## YOUR TASK
Once you reach the line with "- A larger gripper" below, copy each line exactly, stopping after the line with "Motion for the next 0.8", and skip any pictures.

## INPUT

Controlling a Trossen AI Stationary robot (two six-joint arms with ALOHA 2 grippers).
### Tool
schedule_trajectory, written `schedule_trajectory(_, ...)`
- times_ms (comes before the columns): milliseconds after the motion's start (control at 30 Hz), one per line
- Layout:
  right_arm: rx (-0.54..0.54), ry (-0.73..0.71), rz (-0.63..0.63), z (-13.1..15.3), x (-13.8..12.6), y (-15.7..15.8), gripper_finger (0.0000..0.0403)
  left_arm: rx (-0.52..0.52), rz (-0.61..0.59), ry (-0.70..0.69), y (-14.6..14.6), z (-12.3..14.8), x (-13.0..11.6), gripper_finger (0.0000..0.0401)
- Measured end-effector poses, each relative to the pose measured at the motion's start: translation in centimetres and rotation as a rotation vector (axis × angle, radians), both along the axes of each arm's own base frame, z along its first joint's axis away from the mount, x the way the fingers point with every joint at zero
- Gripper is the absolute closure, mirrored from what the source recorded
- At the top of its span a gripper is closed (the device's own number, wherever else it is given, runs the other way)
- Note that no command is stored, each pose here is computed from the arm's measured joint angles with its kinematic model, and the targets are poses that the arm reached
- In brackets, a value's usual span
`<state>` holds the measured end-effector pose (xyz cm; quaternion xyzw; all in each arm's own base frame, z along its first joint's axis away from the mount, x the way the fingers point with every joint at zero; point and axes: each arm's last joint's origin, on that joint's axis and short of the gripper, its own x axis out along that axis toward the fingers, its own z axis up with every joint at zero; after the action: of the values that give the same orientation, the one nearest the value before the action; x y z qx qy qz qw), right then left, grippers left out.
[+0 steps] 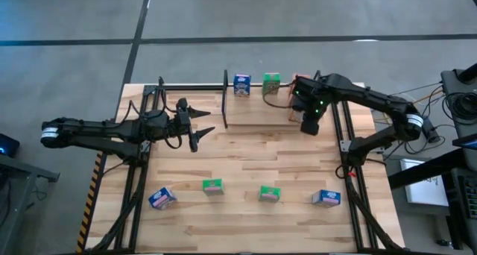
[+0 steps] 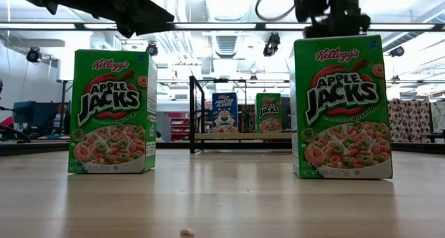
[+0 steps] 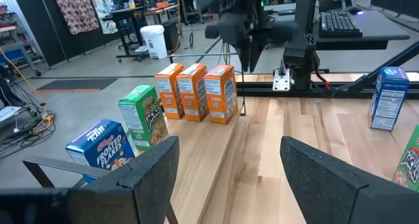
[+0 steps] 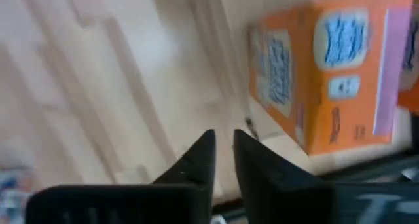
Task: Stack cereal on shelf
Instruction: Put the orange cereal box aligned with the other orange cereal boxes on the shelf
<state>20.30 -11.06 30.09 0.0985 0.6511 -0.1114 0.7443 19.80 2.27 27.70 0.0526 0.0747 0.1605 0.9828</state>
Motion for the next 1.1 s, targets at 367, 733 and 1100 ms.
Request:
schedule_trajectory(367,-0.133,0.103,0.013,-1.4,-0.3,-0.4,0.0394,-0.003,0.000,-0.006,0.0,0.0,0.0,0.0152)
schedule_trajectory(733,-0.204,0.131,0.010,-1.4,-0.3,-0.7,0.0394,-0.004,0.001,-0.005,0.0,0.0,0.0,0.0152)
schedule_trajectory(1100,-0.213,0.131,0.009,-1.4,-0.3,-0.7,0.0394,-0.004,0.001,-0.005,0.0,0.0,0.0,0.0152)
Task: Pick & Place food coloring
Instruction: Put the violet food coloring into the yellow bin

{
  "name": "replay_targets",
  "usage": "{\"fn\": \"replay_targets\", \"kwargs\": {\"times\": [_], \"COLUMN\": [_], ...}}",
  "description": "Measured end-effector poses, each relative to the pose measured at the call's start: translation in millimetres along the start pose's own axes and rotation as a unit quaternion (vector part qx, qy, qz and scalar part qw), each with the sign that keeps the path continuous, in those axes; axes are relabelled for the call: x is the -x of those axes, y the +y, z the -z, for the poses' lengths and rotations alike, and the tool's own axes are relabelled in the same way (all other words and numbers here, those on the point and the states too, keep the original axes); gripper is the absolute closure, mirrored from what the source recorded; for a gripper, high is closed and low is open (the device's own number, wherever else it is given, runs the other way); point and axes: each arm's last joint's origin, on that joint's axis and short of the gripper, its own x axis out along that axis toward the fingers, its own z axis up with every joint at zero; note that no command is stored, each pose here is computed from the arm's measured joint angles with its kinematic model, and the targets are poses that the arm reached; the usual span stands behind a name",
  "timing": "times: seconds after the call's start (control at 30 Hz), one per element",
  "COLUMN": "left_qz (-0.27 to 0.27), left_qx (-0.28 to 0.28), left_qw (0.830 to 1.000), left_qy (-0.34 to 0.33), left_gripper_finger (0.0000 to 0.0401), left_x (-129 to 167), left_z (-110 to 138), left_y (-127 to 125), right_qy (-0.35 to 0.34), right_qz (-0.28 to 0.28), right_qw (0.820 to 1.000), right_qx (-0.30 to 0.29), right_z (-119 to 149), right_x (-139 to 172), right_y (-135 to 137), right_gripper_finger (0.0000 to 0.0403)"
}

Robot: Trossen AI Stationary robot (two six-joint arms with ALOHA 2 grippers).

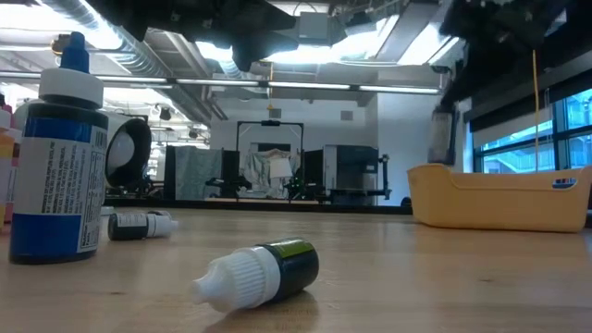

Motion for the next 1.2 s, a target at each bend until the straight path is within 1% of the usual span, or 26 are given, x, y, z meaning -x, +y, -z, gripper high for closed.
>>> {"fn": "replay_targets", "kwargs": {"times": [0.17, 0.37, 0.53, 0.67, 0.83, 1.1, 1.2], "left_qz": [0.000, -0.001, -0.001, -0.001, -0.001, -0.001, -0.001], "left_qx": [0.000, 0.000, 0.000, 0.000, 0.000, 0.000, 0.000], "left_qw": [1.000, 1.000, 1.000, 1.000, 1.000, 1.000, 1.000], "left_qy": [0.000, 0.000, -0.001, -0.001, -0.001, -0.001, -0.001], "left_gripper_finger": [0.0178, 0.0181, 0.0178, 0.0181, 0.0180, 0.0181, 0.0181], "left_x": [0.0, 0.0, 0.1, 0.1, 0.1, 0.1, 0.1], "left_z": [0.0, 0.0, -0.2, -0.2, -0.2, -0.2, -0.2], "left_y": [0.0, 0.1, 0.0, 0.0, 0.0, 0.1, 0.1], "right_qy": [-0.013, 0.006, 0.014, 0.027, 0.017, 0.017, 0.026], "right_qz": [-0.002, 0.053, 0.057, 0.059, 0.061, 0.082, 0.075], "right_qw": [1.000, 0.999, 0.998, 0.998, 0.998, 0.996, 0.997], "right_qx": [-0.002, 0.002, -0.001, -0.004, -0.005, -0.015, -0.022], "right_z": [18.0, 39.9, 49.4, 52.2, 50.3, 49.5, 49.8], "right_x": [-20.8, -34.3, -39.7, -39.7, -39.8, -41.7, -44.9], "right_y": [2.4, -0.4, -0.6, -1.0, -0.9, -6.9, -9.1], "right_gripper_finger": [0.0279, 0.0279, 0.0279, 0.0279, 0.0279, 0.0279, 0.0279]}}
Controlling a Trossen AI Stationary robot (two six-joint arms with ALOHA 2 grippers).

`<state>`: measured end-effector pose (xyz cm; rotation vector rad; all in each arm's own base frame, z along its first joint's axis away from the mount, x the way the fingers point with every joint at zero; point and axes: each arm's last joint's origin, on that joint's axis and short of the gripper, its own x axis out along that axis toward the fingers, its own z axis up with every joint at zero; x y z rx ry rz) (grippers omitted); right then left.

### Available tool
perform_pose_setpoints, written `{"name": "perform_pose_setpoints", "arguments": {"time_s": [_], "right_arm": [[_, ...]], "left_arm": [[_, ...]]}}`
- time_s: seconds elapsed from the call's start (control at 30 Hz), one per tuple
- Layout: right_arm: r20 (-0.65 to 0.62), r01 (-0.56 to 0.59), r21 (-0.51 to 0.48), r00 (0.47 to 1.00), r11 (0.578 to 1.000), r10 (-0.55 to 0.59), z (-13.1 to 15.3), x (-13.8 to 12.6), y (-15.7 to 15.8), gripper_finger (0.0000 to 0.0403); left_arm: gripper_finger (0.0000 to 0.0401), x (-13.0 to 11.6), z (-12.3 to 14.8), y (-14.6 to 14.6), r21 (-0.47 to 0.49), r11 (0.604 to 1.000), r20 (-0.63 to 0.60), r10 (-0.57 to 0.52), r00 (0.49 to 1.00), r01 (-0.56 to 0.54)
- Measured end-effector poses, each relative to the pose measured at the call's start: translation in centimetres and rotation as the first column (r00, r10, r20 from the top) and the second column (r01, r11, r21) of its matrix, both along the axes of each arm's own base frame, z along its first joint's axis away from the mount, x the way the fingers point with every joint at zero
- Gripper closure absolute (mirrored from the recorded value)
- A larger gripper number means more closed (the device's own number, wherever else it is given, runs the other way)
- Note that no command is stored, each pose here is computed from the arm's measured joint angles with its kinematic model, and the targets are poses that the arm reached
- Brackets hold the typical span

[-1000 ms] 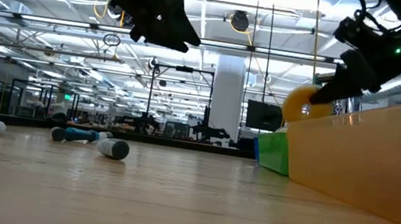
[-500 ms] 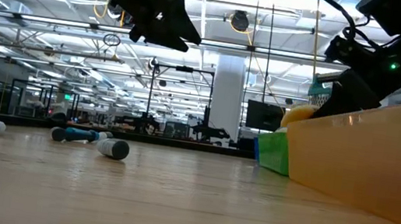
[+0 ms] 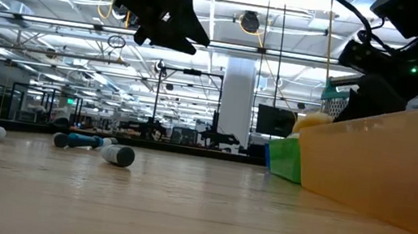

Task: Pick & Place Food Item
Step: Put the black donut into the green bin, then put the purple food coloring bottle into the blue bin

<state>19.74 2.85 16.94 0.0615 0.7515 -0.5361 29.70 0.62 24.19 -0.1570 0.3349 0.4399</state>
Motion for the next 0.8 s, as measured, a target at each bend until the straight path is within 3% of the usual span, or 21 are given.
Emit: {"name": "perform_pose_setpoints", "arguments": {"time_s": [0.17, 0.37, 0.8], "right_arm": [[-0.021, -0.095, 0.095, 0.995, 0.991, 0.098, -0.1, 0.0, 0.4, 0.0256], [-0.001, -0.154, 0.173, 0.988, 0.973, 0.157, 0.3, -0.1, 0.6, 0.0237], [0.202, -0.206, 0.174, 0.965, 0.963, 0.170, 3.8, -1.7, 0.2, 0.0241]], "left_arm": [[0.0166, 0.0, 0.0, 0.0, 0.001, 1.000, -0.002, -0.001, 1.000, 0.001], [0.0166, 0.0, -0.1, 0.0, 0.001, 1.000, -0.008, -0.001, 1.000, 0.001], [0.0167, -0.1, -0.2, -0.1, -0.007, 1.000, -0.028, -0.027, 0.999, 0.026]]}}
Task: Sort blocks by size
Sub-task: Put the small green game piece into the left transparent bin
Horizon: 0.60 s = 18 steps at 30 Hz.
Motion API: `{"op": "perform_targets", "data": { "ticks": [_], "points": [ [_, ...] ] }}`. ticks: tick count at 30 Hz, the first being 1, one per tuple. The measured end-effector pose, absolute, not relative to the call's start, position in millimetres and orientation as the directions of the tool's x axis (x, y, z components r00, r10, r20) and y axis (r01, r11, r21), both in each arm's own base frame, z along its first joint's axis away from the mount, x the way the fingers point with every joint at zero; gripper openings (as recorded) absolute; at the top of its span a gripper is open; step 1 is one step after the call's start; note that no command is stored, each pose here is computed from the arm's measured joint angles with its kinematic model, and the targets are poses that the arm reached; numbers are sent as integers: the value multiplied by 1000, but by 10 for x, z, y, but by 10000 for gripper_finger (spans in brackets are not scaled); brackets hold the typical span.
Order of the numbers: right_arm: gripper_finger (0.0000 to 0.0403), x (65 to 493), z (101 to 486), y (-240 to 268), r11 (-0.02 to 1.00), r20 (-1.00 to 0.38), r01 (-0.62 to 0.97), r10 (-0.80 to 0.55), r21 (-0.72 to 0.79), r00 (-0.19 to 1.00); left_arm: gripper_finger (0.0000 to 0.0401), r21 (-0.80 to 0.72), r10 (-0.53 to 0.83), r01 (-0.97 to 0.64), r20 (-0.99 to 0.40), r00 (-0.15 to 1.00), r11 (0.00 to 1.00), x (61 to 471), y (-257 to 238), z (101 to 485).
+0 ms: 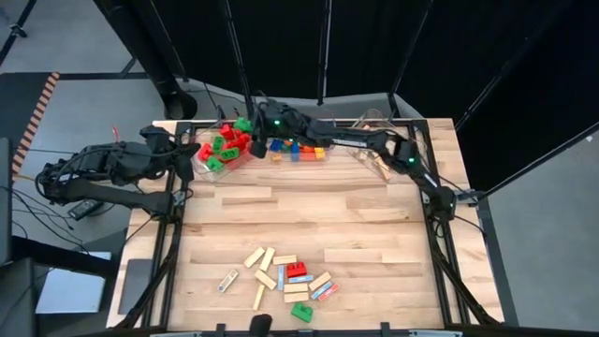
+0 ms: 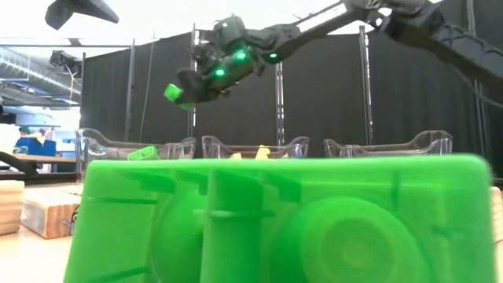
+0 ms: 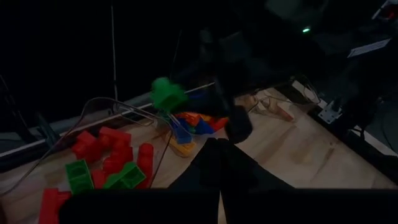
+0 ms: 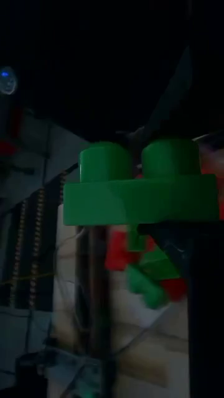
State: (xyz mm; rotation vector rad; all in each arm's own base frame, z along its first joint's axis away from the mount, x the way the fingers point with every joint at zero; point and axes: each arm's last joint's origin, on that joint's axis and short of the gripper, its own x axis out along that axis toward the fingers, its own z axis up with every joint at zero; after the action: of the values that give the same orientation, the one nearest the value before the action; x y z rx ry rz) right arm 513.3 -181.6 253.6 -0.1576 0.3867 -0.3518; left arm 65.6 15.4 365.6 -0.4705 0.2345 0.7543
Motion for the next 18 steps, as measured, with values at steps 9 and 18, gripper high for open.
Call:
{"op": "perform_targets", "data": {
  "ticks": [9,18],
  "points": [
    [174,5405,2241,-2020,911,-371,407,-402,-69,837,2,-324,604,-706,-367,708,630,656,155,3656],
    [388,5378,2273,-1907,914,-446,384,-399,-127,801,7,-299,603,-705,-370,707,643,656,155,3653]
  ]
}}
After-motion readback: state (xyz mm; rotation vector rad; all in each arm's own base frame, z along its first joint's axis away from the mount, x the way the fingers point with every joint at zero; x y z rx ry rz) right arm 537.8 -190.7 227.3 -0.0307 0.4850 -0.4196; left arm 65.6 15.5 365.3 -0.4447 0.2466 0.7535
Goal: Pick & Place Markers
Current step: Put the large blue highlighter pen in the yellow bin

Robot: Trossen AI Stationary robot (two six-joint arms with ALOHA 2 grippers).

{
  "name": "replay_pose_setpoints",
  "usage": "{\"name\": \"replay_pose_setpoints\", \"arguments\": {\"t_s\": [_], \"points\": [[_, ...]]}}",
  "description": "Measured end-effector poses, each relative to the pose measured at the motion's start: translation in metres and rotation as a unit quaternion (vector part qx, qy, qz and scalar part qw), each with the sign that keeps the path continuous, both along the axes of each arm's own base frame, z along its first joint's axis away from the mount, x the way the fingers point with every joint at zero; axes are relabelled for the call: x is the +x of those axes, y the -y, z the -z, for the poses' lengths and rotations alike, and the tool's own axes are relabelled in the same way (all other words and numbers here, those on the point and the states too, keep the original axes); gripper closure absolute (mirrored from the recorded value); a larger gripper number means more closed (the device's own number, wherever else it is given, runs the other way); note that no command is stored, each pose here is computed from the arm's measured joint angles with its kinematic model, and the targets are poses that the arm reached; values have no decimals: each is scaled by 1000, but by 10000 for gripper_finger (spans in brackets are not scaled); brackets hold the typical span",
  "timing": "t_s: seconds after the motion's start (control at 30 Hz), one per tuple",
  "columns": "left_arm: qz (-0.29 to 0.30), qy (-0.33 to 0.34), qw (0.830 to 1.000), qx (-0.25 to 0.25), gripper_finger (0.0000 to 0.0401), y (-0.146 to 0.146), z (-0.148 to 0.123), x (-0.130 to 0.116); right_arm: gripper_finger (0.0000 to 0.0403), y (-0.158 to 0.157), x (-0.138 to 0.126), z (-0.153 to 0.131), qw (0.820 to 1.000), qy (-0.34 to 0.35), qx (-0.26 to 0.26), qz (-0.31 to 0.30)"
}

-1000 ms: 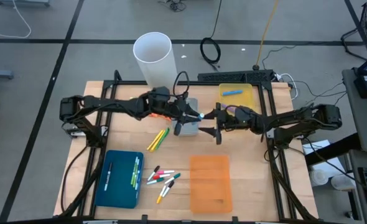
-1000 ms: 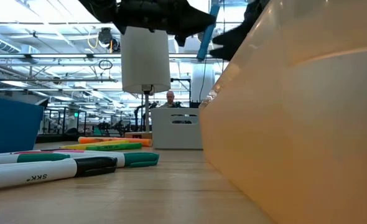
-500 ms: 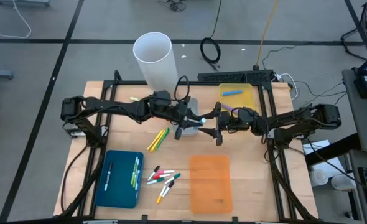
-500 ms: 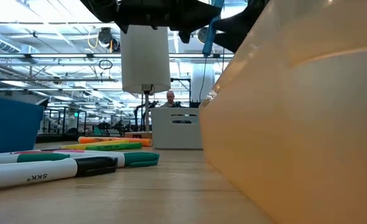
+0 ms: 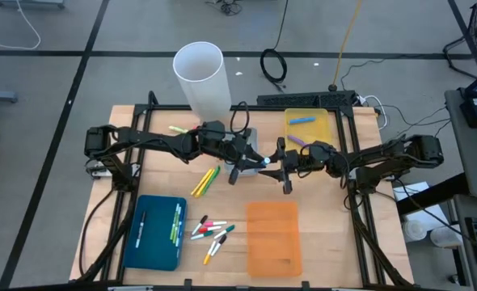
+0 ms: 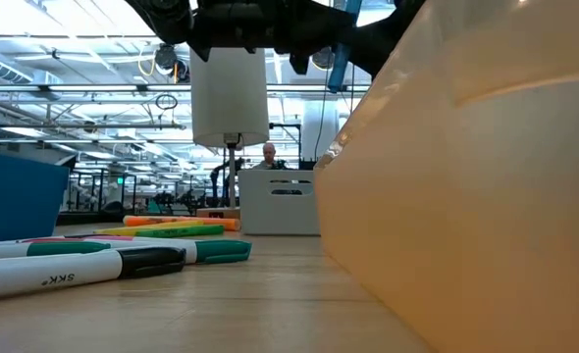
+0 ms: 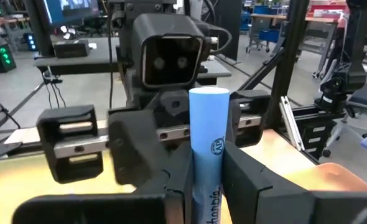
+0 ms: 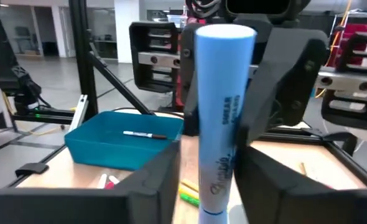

## ANSWER BELOW
- A larger gripper number means more closed (the device's own number, wherever else it is given, runs the other way)
- Note that no command is stored, each pose here is computed from the arm's measured joint angles with its kinematic model, and the targets are poses that the arm reached
- Brackets hold the typical span

[-1000 ms] 
[-500 ms] 
[+0 ms] 

Task: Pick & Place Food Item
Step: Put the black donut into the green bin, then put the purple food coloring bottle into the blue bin

<state>19.74 2.85 16.94 0.0615 0.7515 -0.5361 29.70 0.62 24.19 -0.1570 0.3349 0.4399</state>
Motion for the next 0.8 s, as measured, a target at each bend until the straight path is within 3% of the usual span, or 21 are given.

What the exercise asked for is now complete.